_Task brief_
Find each line below that includes "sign", then copy it.

_Supplied material_
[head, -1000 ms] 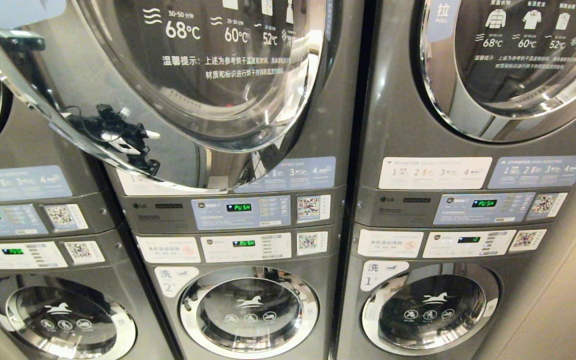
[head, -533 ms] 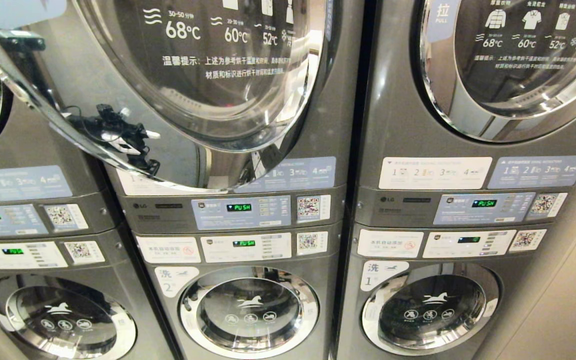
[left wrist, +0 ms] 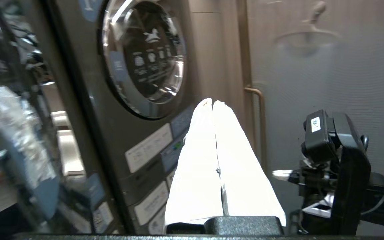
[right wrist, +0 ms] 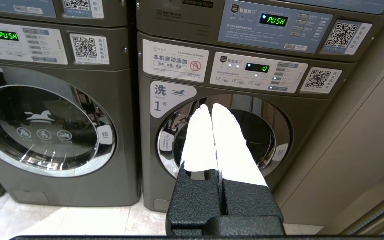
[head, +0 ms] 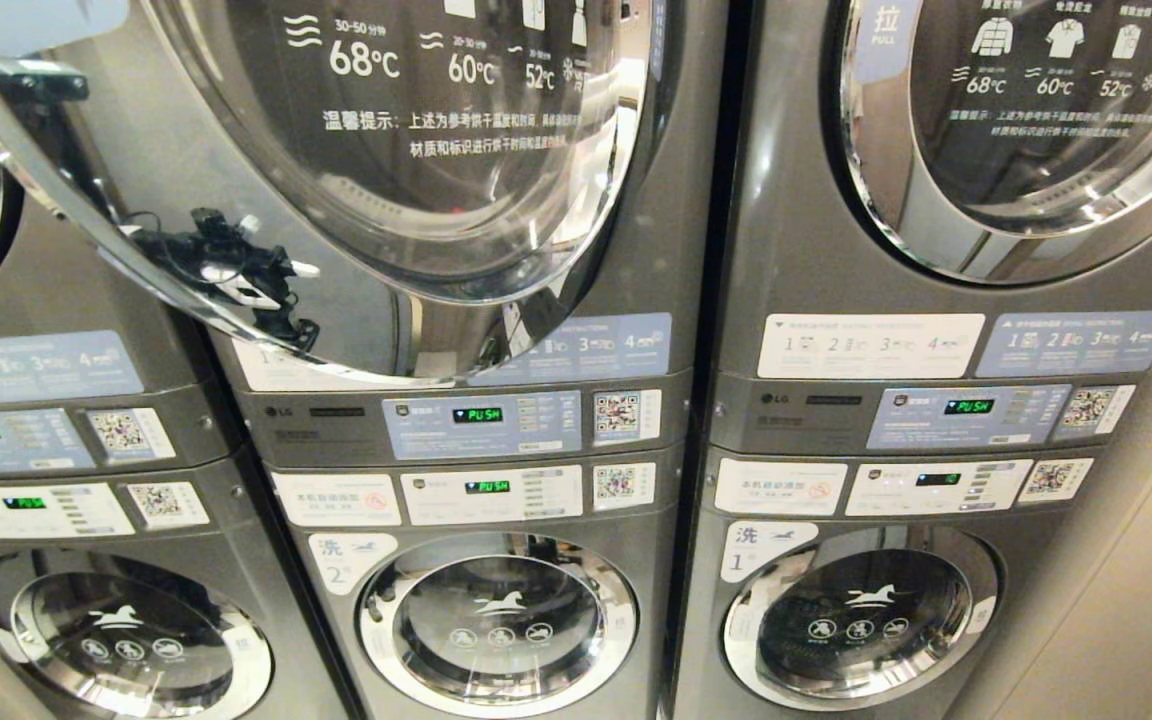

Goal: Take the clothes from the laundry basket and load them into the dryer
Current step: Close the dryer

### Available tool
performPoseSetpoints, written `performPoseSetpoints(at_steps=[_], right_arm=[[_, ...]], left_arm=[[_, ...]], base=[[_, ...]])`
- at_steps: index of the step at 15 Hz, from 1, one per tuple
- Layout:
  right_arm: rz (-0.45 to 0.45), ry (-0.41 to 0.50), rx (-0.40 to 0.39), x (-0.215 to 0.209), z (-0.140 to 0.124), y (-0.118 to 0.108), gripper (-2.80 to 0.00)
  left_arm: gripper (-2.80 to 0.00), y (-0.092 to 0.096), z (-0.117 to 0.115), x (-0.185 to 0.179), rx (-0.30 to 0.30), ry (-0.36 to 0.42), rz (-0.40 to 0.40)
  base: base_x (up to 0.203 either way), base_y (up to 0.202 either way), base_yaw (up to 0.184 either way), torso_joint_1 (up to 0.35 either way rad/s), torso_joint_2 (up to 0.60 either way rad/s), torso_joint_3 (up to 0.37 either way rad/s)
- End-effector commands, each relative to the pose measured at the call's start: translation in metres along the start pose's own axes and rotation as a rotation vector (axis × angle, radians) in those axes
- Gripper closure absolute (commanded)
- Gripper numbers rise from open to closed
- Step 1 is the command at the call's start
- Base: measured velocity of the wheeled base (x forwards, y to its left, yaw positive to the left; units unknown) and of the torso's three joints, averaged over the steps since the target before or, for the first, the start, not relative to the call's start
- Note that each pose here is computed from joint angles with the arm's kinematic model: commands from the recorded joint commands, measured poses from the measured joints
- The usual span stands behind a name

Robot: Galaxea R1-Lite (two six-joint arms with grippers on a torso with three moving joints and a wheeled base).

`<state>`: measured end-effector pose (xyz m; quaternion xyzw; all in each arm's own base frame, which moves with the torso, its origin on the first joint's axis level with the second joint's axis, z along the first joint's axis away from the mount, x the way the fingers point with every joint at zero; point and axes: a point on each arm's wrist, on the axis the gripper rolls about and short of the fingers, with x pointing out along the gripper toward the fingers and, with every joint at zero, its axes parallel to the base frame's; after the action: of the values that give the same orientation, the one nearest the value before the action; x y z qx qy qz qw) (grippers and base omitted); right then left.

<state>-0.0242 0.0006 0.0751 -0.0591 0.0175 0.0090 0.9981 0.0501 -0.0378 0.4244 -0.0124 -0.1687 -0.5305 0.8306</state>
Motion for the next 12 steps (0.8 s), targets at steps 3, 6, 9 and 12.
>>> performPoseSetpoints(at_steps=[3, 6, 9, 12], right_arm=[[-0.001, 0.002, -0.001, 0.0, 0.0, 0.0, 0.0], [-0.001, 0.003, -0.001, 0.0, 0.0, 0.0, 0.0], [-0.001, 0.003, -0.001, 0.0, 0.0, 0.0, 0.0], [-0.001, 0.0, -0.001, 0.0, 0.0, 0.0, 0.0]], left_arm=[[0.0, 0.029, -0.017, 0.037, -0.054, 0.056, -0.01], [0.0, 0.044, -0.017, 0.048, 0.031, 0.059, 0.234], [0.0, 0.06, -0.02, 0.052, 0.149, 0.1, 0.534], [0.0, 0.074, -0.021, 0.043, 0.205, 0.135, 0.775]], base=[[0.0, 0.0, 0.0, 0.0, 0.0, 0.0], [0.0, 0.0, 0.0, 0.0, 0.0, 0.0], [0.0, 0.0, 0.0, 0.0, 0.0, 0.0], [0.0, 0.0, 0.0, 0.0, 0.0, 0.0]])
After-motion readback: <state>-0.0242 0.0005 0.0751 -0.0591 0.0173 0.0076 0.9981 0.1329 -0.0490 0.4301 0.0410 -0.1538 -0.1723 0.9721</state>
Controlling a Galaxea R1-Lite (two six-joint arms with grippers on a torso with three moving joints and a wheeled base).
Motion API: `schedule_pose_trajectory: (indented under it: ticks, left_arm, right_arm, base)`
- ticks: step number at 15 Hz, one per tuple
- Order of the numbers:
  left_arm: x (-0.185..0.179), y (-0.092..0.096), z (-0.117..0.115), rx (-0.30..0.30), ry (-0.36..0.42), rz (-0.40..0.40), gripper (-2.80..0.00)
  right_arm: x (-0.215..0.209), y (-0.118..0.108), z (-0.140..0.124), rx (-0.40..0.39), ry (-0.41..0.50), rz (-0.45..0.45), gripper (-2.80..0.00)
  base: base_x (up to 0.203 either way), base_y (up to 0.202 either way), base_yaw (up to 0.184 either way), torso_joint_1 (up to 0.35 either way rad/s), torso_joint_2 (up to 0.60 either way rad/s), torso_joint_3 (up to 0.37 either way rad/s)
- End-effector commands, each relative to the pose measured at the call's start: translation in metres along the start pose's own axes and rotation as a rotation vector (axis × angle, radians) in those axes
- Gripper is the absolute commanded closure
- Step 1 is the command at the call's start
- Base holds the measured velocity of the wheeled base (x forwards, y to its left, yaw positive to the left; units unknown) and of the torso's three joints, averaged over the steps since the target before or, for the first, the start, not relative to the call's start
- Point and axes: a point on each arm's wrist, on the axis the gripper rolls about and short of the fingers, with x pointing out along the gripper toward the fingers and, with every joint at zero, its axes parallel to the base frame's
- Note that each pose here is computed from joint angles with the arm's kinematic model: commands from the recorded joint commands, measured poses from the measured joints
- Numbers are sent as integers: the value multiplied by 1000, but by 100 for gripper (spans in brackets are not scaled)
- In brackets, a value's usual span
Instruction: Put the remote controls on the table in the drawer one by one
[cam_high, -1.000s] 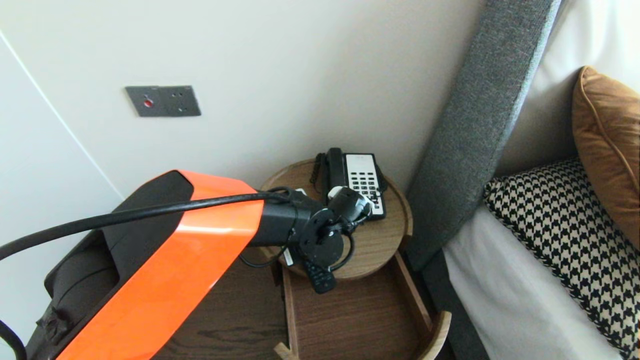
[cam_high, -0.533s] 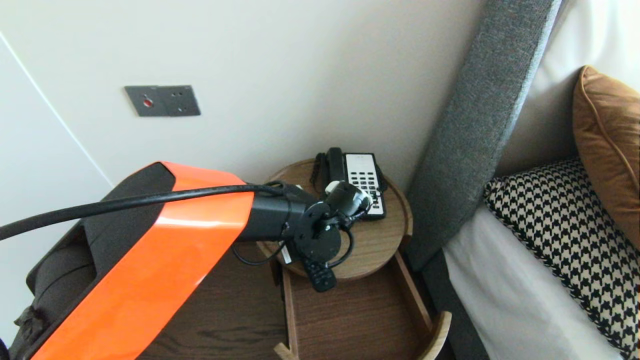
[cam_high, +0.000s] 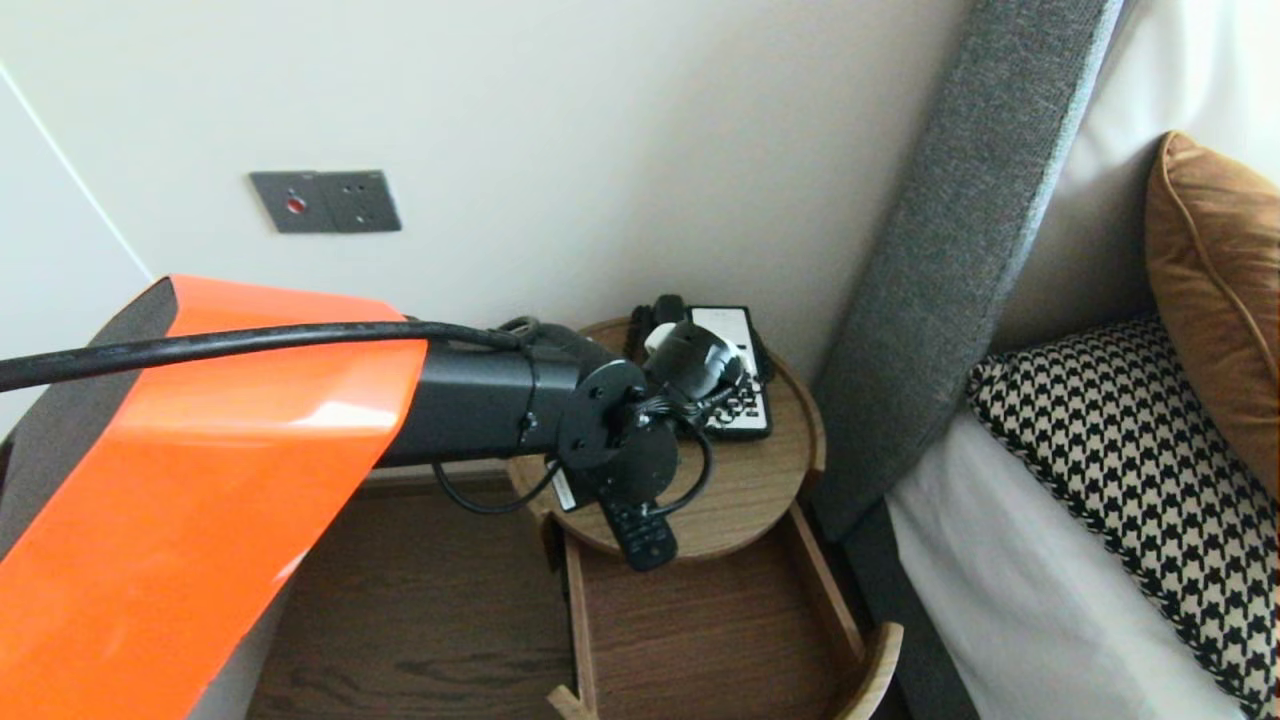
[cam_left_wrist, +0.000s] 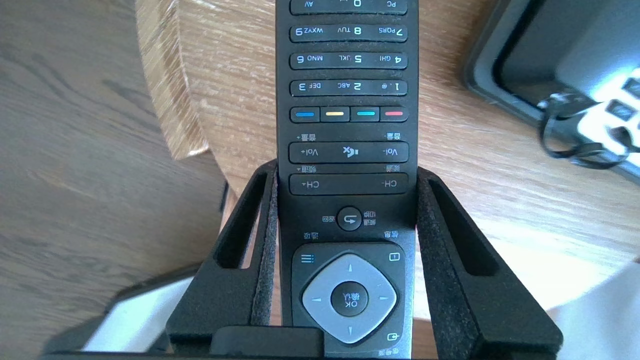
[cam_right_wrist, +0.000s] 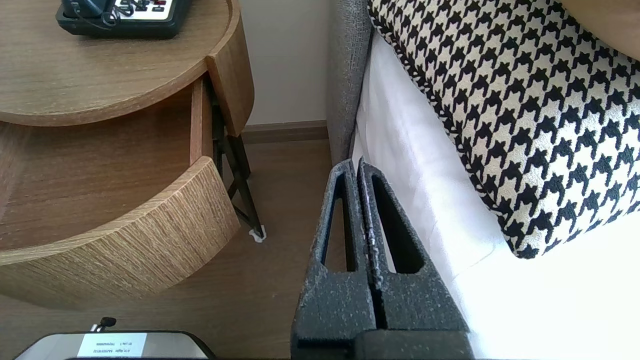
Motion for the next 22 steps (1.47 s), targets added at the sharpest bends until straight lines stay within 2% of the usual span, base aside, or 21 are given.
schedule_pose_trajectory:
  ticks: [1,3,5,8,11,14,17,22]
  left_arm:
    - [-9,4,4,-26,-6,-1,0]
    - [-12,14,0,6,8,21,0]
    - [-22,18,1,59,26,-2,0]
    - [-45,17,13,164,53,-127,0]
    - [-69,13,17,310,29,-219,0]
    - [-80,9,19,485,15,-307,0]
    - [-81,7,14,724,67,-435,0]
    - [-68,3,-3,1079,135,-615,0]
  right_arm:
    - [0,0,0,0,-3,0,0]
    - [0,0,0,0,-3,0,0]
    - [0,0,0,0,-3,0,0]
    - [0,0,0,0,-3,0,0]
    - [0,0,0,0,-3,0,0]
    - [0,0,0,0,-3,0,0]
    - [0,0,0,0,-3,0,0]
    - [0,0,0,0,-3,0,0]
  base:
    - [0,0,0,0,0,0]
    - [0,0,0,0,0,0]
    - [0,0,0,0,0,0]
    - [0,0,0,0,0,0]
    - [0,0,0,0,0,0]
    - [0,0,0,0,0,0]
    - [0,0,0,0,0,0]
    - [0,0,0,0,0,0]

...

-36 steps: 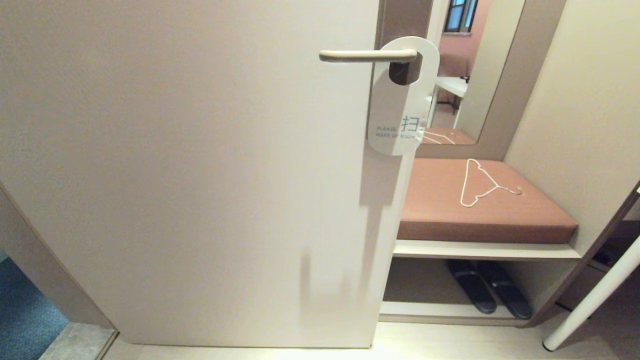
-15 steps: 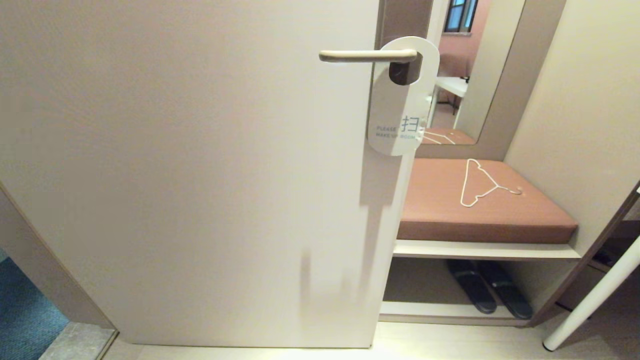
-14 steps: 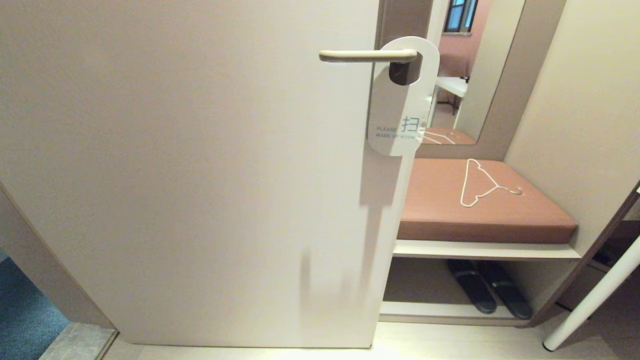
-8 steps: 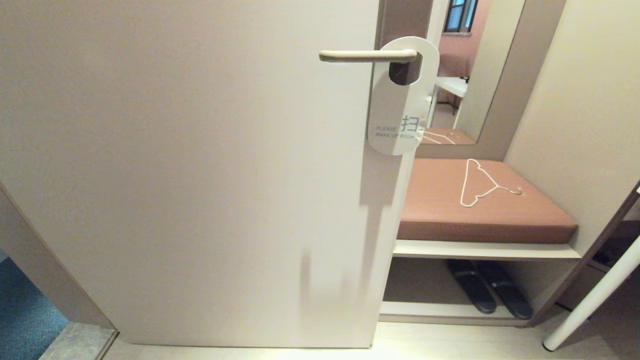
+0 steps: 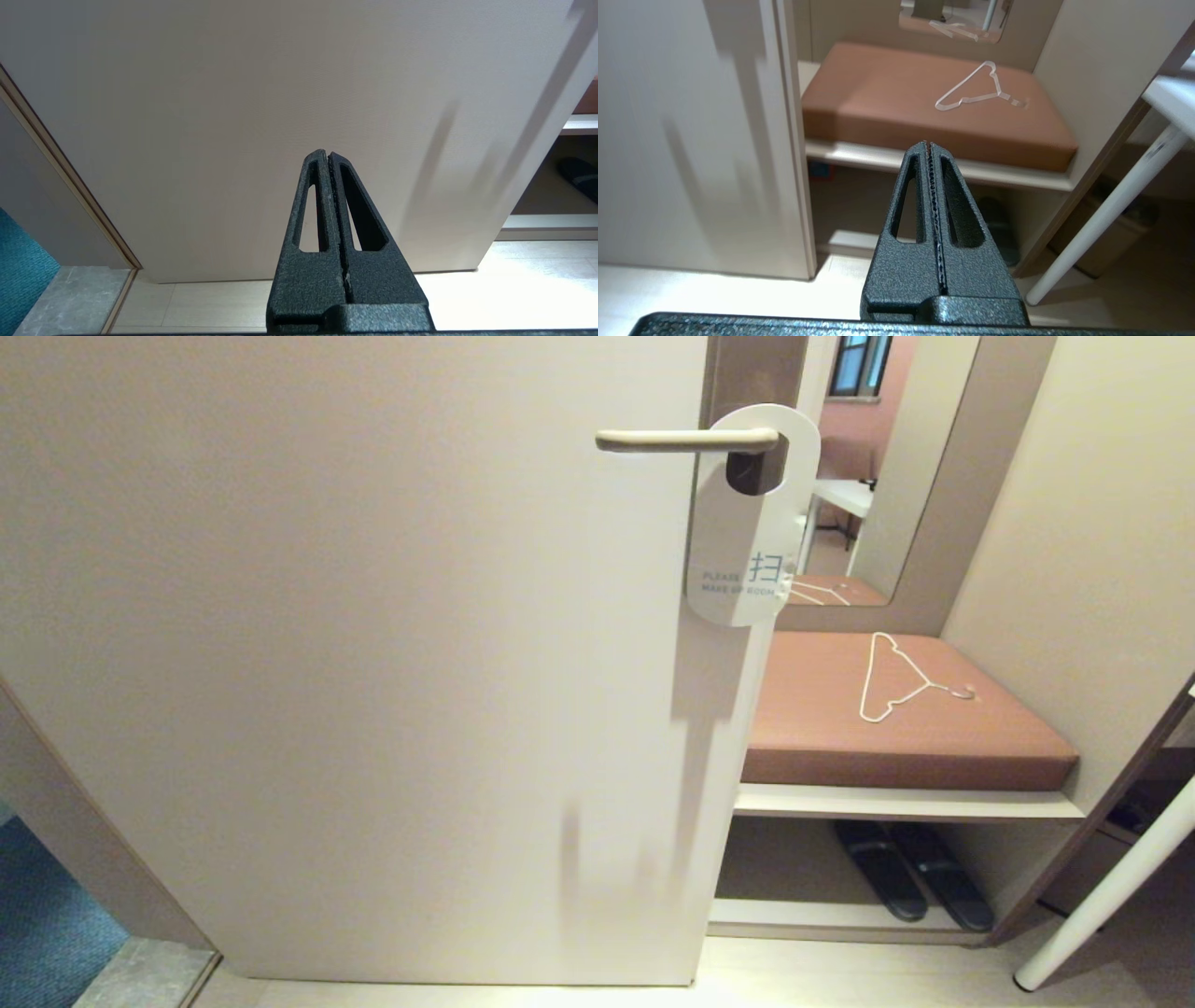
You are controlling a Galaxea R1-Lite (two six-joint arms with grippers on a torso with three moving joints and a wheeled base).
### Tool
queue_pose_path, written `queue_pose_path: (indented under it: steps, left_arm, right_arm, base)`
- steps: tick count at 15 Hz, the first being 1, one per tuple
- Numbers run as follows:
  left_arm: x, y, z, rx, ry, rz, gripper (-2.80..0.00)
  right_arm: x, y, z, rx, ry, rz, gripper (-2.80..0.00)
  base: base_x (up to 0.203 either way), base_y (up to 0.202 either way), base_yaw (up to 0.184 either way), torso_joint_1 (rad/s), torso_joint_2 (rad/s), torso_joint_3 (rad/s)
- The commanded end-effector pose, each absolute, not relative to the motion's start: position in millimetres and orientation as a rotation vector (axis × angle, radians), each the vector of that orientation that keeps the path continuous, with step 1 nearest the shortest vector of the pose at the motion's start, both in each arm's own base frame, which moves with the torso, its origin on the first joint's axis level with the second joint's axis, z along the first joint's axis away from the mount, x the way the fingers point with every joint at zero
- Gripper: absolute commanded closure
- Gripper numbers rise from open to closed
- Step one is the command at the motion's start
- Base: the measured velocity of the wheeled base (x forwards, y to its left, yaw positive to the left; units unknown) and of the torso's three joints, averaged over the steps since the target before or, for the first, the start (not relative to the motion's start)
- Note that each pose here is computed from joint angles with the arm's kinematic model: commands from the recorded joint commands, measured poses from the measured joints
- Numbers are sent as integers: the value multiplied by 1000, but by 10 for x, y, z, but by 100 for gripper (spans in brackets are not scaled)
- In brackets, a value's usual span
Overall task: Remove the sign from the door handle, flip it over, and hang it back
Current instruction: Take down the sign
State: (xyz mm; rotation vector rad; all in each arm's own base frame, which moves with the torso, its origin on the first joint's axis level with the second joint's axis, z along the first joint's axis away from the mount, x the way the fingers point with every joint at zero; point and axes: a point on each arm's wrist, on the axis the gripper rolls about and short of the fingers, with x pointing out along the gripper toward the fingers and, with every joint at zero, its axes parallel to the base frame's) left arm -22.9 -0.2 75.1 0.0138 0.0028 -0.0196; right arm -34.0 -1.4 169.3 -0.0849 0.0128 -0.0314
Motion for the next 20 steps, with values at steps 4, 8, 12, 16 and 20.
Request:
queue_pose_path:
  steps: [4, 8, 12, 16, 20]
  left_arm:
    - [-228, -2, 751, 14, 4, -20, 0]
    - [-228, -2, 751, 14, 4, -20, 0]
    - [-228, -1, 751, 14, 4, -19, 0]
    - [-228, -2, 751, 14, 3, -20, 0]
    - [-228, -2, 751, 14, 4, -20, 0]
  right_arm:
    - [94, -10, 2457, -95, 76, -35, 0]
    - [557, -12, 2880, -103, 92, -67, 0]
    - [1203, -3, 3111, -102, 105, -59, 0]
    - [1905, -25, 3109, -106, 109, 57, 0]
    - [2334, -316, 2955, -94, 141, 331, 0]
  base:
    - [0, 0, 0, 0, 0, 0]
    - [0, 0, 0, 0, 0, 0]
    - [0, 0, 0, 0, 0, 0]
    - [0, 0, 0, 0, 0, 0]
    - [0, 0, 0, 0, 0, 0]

_Answer area_
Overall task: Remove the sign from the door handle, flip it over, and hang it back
Current instruction: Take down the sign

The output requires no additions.